© Simon B. Opladen

Bangladesh: A Nation is Born, a Nation is Built

29. March 2021
© Simon B. Opladen

When I was about 3, a stranger came to live in the basement of our neighbor’s house in Jaipur, in western India. This was unusual as these basements were mainly used to escape the heat of the desert and provide some additional storage. He also spoke Bangla, my mother tongue, spoken in another part of India about 2500 km away. Our curiosity was further aroused as he was quite shy, rarely seen outdoors, so we children just had to see him, and often peeked through the high windows of the basement. And then one day he came to our home. My parents treated him with profound kindness. I learnt that he was a member of something called the ‘Mukti Bahini’, fighting for ‘independence’. He acquired a heroic aura in our young eyes and following the example of our parents, we lavished our love and affection on him. 

Soon a war broke out and we ourselves spent much of our nights in the darkened basements as fighter jets screeched overhead. The hospitals filled up with wounded soldiers. I had started pre-primary school that year and from our school and neighborhoods we launched drives to collect money and goods for the soldiers and refugees who were pouring into India. Out of this war was born the brave nation of Bangladesh which celebrates 50 years of its birth on March 26th, 2021.

At independence, over 70% of Bangladesh’s population lived below the poverty line. This was the result of years of economic neglect, compounded by a devasting cyclone in 1970. Today, 50 years later, Bangladesh has a booming economy. According to the World Bank, using the international poverty line of an expenditure of $1.90 per person per day, the number of people living below the poverty line in Bangladesh has declined from 44% in 1991 to just under 14% in 2016-17. The growing national gross per capita income enabled Bangladesh to reach the status of a lower middle-income country in 2015. In 2018 it met the United Nation’s criteria to graduate from the list of Least Developed Countries (LDCs) – a process that takes 6 years for its confirmation, Bangladesh seems on track to graduate in 2024. In a post COVID world, it’s one of the few economies predicted to grow at over 4% this year.

Millions of women have joined the workforce, over 90% of children in Bangladesh are enrolled in schools, more girls in the country go to school than boys. Women are able to exercise their right over their own bodies and reproductive decisions, bringing about a dramatic reduction in the fertility rate from a high of 6.9 children per woman in 1971 to 2.03 children in 2015, a rate of decline unprecedented in a lower income country!  A nation that saw over 10 million of its people as refugees in India at independence, now provides refuge to over a million Rohingyas from neighboring Myanmar.
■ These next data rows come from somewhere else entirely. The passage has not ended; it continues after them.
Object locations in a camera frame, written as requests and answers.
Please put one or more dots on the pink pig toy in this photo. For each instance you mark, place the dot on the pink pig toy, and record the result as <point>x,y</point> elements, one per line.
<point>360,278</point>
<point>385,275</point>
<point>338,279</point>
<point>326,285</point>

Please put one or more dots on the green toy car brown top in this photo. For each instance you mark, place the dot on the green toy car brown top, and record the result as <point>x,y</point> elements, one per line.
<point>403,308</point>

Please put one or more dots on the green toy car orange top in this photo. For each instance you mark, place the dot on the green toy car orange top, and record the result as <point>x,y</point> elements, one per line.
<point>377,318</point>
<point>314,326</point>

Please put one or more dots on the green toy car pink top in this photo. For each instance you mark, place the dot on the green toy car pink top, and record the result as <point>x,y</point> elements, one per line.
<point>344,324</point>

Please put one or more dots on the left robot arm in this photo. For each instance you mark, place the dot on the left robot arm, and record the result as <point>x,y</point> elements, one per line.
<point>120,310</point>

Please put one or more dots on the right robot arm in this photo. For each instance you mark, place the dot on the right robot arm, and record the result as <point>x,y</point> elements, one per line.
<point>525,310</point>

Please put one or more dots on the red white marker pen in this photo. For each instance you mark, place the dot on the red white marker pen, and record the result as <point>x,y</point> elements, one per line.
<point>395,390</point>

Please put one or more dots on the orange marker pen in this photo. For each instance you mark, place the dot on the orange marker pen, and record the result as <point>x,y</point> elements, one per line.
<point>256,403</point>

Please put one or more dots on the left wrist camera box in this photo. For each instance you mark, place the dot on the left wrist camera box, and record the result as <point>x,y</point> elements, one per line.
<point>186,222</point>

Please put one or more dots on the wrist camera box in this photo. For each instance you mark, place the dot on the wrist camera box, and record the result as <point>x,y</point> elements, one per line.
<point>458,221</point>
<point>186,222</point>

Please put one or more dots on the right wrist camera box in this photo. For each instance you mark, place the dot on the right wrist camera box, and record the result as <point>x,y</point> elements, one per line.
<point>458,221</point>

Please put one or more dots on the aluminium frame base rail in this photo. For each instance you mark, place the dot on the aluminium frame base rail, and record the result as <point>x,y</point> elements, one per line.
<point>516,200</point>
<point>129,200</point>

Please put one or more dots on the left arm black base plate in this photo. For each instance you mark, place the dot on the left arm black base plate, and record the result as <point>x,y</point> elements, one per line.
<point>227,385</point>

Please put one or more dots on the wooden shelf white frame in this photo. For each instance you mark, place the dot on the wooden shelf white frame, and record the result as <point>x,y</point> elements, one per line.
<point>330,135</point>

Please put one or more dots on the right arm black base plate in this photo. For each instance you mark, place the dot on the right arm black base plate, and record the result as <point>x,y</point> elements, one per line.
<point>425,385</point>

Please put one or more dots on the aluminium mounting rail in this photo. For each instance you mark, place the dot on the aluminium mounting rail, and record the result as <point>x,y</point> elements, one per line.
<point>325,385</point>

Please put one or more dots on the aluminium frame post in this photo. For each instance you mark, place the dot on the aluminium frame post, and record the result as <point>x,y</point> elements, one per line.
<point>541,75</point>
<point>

I met Samira Begum, one such Rohingya refugee, in one of the camps in Cox’s Bazaar in 2019.  She was about 19 or 20 years and lived in a 10 feet x 15 feet structure divided into 2 rooms and a cooking area. Her home was dark, as she cooked on a wood stove that emitted lots of smoke and soot and there were no windows. Samira had been living here for the past 18 months, sharing the space with a young sister-in-law, her husband and her 1.5 year old baby. Samira was pregnant when I met her and was expecting her third child, she lost one in Myanmar to a disease. She and her young sister-in-law followed strict purdah and never stepped out of the house.  The farthest she moved was about 5 feet from her home, to the next-door neighbor, whose doorway was within the same enclosure as Samira’s. All purchases from the market were made by her husband – Samira rarely saw the blue sky above the camp.

I asked Samira how she felt, and she said she was ‘happy as she felt safe’.  Her world was tiny, enclosed within her home, which provided her the safety she craved for. When I read about the fire in the refugee camp last week, it was Samira’s face that swam before my eyes. I do not know if she was affected by the fire, but I do know that in every one of those shelters burned down, there live a Samira or two. They need just a little help from us, just a step up, to find their safe and secure place in the world, just as the brave nation of Bangladesh has done. Solidarity begets solidarity in a world where we all need each other.